The medical marijuana battle isn’t over just yet in Montana.
Most dispensaries remain open despite a brutal court ruling nearly two months ago that threatens to gut the state’s MMJ industry.
Business owners are hanging on in the hopes that the industry can win a permanent stay of execution if the Montana Supreme Court agrees to a request to delay the ruling’s implementation. That would buy time to get a measure on the November ballot to establish regulations on dispensaries before they have to close down, which could save the industry.
The court could decide on the issue any day.
“Very, very few (dispensaries) may have shut their doors,” Kate Cholewa, a spokeswoman for the Montana Cannabis Industry Association (MTCIA), said. “I don’t know that I’ve heard of more than three. But the communication network is pretty good, so people know that as soon as the ruling happened, the MTCIA filed its motion to delay the implementation.”
In February, the state’s Supreme Court upheld a 2011 law that effectively regulates dispensaries out of business. The ruling hasn’t taken effect yet because the MTCIA filed a motion in March asking the justices to reconsider their decision. (The MTCIA previously was known as the Montana Cannabis Information Association).
Consequently, only a few dispensaries have closed. The majority are waiting for formal word from the state on when they’ll be required by law to alter their practices or stop serving patients.
James Goetz, an attorney for the MTCIA, said the court ordinarily rules on reconsiderations “pretty promptly, but this is fairly unique because of the disruption in the industry and the time that it will take” Montana’s Department of Public Health and Human Services to comply. The health department regulates the state’s medical marijuana industry.
The MTCIA filing asked the court to delay implementing its ruling until April 2017 to give state lawmakers a chance to revisit the 2011 law.
If the court grants the request, that would also give the MTCIA time to get a proposed initiative on the November ballot asking Montana voters to establish a formal licensing system for dispensaries. Such a move would effectively legalize the dispensaries and overturn the 2011 state law.
Montana has an estimated 50-60 dispensaries. Many have closed over the years because the state has made it increasingly difficult to do business in the cannabis trade.
“We are operating as normal and will not change until we are instructed to” by the health department, Rich Abromeit, owner of Montana Advanced Caregivers in Billings, said in an email.
The MTCIA’s Cholewa said that many observers expect the court to hand down its ruling on the request for a delayed implementation as early as this very week. Alternatively, dispensary owners could be waiting another month or so.
Several possible outcomes exist, depending on what the court decides:
- The industry wins a reprieve, dispensaries continue operating as usual, and the MTCIA succeeds in November on its ballot measure, meaning there’s no interruption of the state’s MMJ industry.
- The industry gets a stay of execution, dispensaries continue operating as usual, and the MTCIA fails in November, leaving the industry’s fate in the hands of state lawmakers. They could enact a different law to allow dispensaries to exist – or do nothing and stand by the restrictive 2011 law.

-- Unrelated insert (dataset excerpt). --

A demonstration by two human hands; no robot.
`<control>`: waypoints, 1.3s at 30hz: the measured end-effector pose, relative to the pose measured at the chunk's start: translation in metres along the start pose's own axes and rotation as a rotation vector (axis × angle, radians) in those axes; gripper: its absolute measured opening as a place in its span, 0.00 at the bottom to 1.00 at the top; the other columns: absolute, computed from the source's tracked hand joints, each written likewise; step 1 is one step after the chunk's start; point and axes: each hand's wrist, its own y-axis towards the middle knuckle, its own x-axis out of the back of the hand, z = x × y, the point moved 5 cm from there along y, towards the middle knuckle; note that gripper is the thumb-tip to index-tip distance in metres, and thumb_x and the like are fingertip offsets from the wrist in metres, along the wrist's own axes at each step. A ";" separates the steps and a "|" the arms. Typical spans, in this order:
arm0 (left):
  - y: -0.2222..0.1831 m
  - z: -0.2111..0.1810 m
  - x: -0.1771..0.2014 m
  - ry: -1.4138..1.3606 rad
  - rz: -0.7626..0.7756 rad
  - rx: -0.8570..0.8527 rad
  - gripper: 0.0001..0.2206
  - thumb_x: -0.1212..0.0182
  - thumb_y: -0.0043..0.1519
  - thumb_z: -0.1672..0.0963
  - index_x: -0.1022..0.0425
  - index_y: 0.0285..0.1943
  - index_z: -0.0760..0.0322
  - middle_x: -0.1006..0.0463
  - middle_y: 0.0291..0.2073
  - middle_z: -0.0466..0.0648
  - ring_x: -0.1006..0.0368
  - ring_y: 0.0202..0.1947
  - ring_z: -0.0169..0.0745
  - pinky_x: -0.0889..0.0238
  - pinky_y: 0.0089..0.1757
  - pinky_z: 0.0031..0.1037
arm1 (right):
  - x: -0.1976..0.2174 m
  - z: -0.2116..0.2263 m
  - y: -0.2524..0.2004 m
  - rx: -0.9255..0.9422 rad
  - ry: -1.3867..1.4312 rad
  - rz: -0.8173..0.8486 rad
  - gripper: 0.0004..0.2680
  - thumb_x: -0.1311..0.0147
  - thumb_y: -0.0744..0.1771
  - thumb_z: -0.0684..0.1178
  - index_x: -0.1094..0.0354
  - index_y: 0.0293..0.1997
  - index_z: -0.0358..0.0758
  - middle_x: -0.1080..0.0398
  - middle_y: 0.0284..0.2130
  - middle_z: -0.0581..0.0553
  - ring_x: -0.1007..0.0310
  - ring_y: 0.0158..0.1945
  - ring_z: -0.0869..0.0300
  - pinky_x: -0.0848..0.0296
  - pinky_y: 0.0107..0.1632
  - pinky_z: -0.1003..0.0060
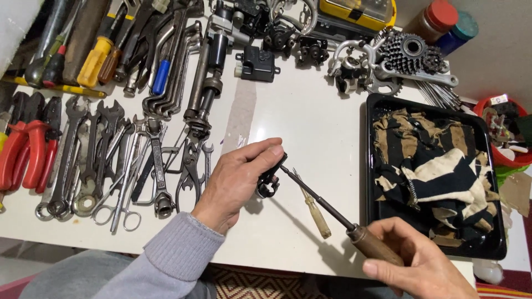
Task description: The person uses a small screwdriver to loosen and remove a screw from a black mechanical component. They then use a larger screwdriver to adjust an internal part and rotate a dial on the component. Finally, they wipe the component with a cloth.
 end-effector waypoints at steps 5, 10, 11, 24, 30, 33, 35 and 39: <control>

- The court denies the 14-month delayed implementation request but agrees to a shorter window, such as the 60-day implementation timeline the health department requested, or the 45-day timeline the attorney general suggested.

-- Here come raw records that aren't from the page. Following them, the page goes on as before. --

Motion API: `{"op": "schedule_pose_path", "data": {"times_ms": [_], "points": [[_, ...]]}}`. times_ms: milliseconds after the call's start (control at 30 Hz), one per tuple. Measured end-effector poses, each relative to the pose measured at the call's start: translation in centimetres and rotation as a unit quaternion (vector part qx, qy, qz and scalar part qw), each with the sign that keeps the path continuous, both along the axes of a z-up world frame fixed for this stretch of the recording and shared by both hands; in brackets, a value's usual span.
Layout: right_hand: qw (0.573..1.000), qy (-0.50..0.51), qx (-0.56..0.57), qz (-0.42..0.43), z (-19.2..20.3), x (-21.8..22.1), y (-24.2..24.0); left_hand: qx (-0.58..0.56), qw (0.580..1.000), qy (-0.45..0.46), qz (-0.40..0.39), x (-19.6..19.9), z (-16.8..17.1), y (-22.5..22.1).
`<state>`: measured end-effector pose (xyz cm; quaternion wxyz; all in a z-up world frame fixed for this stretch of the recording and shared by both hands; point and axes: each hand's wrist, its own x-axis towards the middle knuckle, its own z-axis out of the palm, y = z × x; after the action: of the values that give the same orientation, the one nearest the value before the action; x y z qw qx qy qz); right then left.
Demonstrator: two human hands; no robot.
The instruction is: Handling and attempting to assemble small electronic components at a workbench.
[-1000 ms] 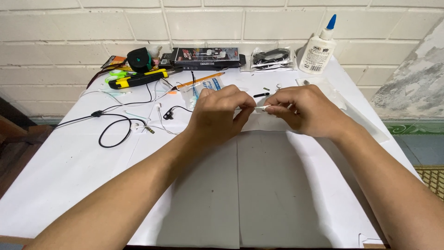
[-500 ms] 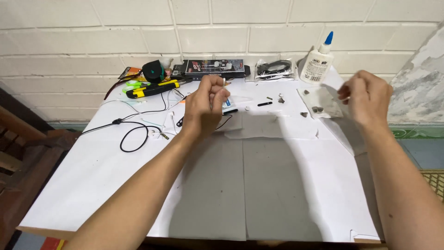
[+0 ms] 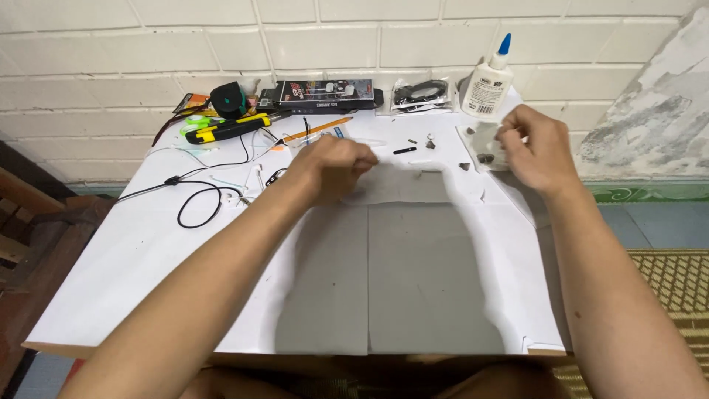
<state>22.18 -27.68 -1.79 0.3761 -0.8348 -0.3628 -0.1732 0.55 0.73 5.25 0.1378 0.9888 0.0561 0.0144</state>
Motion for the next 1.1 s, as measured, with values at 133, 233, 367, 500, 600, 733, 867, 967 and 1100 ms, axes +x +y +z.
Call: {"op": "schedule_pose_path", "data": {"times_ms": [133, 233, 367, 500, 600, 733, 867, 967, 1100], "points": [[0.999, 0.012, -0.027, 0.019, 1.4, -2.4, 1.4, 0.018, 0.999, -0.029, -0.028, 5.6, -3.4, 0.0], [0.999, 0.000, -0.021, 0.048, 0.9, -2.2, 2.3, 0.078, 0.989, -0.114, -0.060, 7.6, -5.1, -1.3], [0.991, -0.026, -0.080, 0.101, 2.3, -4.9, 3.8, 0.146, 0.961, -0.223, -0.081, 9.4, -7.9, -1.5], [0.984, -0.021, -0.140, 0.110, 3.0, -6.5, 4.3, 0.161, 0.916, -0.353, -0.102, 8.6, -7.7, -2.2], [0.989, -0.006, -0.079, 0.127, 3.0, -6.0, 4.5, 0.158, 0.898, -0.384, -0.144, 8.3, -8.3, -1.5], [0.989, -0.016, -0.029, 0.142, 4.1, -8.3, 5.4, 0.138, 0.843, -0.503, -0.131, 6.4, -6.9, -3.1], [0.977, -0.049, 0.025, 0.204, 3.6, -9.0, 6.9, -0.076, 0.862, -0.461, -0.195, 2.7, -3.5, -3.8], [0.973, -0.044, 0.048, 0.222, 3.9, -9.6, 7.0, -0.157, 0.881, -0.396, -0.203, 1.7, -2.2, -2.3], [0.967, -0.007, 0.041, 0.251, 4.0, -10.3, 7.1, -0.192, 0.893, -0.349, -0.210, 1.8, -2.7, -0.4]]}}
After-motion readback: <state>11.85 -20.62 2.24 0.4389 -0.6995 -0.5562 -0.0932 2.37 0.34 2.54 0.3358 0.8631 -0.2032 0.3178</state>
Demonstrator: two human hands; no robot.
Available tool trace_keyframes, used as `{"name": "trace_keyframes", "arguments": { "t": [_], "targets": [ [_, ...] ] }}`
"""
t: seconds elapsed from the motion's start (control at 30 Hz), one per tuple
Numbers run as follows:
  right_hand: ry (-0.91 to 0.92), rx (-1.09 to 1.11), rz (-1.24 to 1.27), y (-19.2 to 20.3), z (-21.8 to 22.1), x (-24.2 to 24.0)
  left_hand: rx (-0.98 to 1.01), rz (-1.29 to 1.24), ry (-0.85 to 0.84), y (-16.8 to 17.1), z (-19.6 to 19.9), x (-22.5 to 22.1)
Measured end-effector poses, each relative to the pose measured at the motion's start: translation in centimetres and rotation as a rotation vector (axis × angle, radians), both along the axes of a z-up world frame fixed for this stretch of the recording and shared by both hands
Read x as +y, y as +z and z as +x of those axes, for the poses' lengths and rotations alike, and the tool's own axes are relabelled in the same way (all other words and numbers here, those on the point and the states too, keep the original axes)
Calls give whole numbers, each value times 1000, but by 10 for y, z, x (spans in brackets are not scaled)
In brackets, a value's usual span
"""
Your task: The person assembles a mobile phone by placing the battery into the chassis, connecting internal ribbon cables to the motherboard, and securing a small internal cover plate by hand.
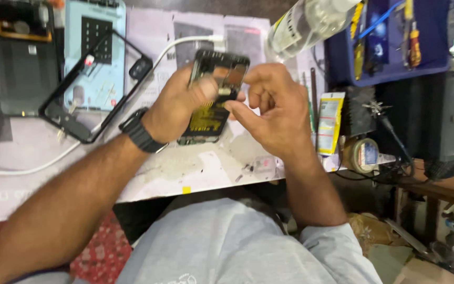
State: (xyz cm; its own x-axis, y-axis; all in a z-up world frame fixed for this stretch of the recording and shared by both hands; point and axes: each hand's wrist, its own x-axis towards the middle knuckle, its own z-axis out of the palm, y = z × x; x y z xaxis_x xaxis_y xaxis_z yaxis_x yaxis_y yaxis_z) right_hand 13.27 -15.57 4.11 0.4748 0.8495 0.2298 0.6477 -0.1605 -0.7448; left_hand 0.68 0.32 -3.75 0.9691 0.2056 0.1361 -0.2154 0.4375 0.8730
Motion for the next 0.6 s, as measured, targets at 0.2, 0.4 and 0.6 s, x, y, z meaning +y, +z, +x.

- The court denies the 14-month delayed implementation request and instead comes up with a window of its own.
- The court kicks the implementation timeline decision back to a lower court. That could mean further delays when it comes to a final outcome, but could also be very good for the MMJ industry.

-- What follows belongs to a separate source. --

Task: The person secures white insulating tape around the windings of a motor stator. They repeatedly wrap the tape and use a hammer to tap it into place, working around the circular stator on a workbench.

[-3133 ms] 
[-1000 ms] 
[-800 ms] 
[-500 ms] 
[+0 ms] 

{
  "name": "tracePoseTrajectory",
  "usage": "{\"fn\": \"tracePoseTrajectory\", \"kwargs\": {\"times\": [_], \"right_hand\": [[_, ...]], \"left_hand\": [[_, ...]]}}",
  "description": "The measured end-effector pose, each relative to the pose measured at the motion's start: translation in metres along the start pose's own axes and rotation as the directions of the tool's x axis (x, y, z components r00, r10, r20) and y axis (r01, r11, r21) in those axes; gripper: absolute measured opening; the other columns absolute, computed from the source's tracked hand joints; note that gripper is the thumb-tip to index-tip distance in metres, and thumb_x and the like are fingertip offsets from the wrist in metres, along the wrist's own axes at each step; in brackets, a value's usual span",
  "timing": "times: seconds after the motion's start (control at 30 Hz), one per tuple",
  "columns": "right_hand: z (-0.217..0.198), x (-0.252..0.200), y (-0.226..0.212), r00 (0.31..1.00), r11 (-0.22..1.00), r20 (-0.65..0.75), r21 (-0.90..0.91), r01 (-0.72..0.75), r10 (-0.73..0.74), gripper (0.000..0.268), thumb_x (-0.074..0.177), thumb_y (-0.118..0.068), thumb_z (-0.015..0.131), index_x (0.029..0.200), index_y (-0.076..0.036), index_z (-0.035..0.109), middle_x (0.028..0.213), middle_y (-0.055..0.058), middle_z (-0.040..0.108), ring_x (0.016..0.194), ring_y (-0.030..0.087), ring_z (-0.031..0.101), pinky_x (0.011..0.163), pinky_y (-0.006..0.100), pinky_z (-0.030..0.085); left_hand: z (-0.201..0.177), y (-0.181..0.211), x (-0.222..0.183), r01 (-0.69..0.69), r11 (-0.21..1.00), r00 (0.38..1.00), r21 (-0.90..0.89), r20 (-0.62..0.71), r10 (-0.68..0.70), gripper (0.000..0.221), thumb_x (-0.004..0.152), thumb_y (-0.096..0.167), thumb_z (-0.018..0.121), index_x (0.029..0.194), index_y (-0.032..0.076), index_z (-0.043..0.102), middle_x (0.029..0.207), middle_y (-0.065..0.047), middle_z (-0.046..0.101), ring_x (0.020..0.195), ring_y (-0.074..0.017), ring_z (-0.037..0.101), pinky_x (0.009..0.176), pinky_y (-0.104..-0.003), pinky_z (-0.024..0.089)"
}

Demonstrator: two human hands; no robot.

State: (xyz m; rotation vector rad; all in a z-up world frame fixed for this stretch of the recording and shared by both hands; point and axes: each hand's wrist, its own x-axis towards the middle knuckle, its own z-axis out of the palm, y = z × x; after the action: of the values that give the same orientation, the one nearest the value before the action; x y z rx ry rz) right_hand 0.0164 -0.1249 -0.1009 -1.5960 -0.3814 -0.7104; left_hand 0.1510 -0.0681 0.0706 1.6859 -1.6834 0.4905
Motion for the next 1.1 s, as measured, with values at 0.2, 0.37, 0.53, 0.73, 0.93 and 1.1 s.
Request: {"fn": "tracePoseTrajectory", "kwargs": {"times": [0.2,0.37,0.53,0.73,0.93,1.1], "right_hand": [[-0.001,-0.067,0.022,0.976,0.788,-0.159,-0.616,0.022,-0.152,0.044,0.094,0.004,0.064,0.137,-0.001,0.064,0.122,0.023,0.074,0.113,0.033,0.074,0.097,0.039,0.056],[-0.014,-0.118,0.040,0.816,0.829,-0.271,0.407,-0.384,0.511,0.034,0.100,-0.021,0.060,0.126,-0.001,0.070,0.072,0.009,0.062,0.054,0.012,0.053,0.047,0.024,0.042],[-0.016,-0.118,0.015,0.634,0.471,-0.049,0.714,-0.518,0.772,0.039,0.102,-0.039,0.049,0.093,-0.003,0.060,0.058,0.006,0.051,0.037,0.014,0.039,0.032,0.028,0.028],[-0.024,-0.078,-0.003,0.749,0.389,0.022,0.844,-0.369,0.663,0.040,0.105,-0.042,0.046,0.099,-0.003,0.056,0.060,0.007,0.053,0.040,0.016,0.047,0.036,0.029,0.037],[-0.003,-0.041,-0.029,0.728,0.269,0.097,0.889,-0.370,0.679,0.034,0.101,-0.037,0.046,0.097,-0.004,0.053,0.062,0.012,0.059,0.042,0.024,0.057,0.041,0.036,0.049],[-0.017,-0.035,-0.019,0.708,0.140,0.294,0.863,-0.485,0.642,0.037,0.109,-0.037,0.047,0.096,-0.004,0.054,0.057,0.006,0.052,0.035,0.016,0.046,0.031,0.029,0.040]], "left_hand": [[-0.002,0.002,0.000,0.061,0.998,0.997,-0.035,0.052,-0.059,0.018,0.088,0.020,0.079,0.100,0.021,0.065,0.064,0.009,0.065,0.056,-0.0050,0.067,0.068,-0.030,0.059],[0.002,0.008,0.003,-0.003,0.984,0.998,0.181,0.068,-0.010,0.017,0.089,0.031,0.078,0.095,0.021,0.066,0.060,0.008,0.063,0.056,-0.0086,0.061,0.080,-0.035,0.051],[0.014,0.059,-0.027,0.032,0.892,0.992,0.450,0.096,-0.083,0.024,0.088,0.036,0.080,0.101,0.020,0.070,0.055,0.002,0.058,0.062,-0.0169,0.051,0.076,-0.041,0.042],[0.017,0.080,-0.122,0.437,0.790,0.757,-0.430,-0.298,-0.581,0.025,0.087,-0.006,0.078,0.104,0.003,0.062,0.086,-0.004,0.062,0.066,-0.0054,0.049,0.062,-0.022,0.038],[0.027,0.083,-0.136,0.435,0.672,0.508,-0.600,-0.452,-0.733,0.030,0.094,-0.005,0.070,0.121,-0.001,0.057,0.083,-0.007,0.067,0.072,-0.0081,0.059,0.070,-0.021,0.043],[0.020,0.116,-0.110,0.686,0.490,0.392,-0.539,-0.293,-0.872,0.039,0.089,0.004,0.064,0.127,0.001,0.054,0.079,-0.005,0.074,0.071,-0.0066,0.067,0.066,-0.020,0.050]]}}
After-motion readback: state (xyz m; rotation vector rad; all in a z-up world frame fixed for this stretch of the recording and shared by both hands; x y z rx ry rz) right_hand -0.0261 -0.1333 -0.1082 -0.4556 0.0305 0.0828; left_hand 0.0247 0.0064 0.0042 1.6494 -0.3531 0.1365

Cholewa said that if the state Supreme Court decides it doesn’t want to rule on the implementation timeline, the matter would likely be left to District Court Judge James Reynolds, who has sided with the industry in the past.
“The fact of the matter is that MTCIA has done well (in Reynolds’ court),” Cholewa said.
But with any outcome, dispensaries will have a month and a half at the very least to continue operating after the court hands down its decision.
Another factor in all of this is the MTCIA’s proposed ballot initiative to set up a licensing framework for dispensaries. The group was slated to receive final ballot measure language on Monday from the Montana attorney general’s office and formally launch its campaign on Tuesday.
The organization needs to gather at least 24,175 voter signatures by June 17 in order to qualify for the 2016 ballot.
If the past is a guide, the MTCIA probably has public support on its side. When MMJ was first legalized in 2004, voters approved it 62%-38%.
“We feel very optimistic that Montanans are not going to allow the state to repeal medical marijuana,” Cholewa said.
There are also two other potential cannabis ballot measures: one to legalize recreational marijuana – which has gotten almost no traction – and another to ban MMJ altogether.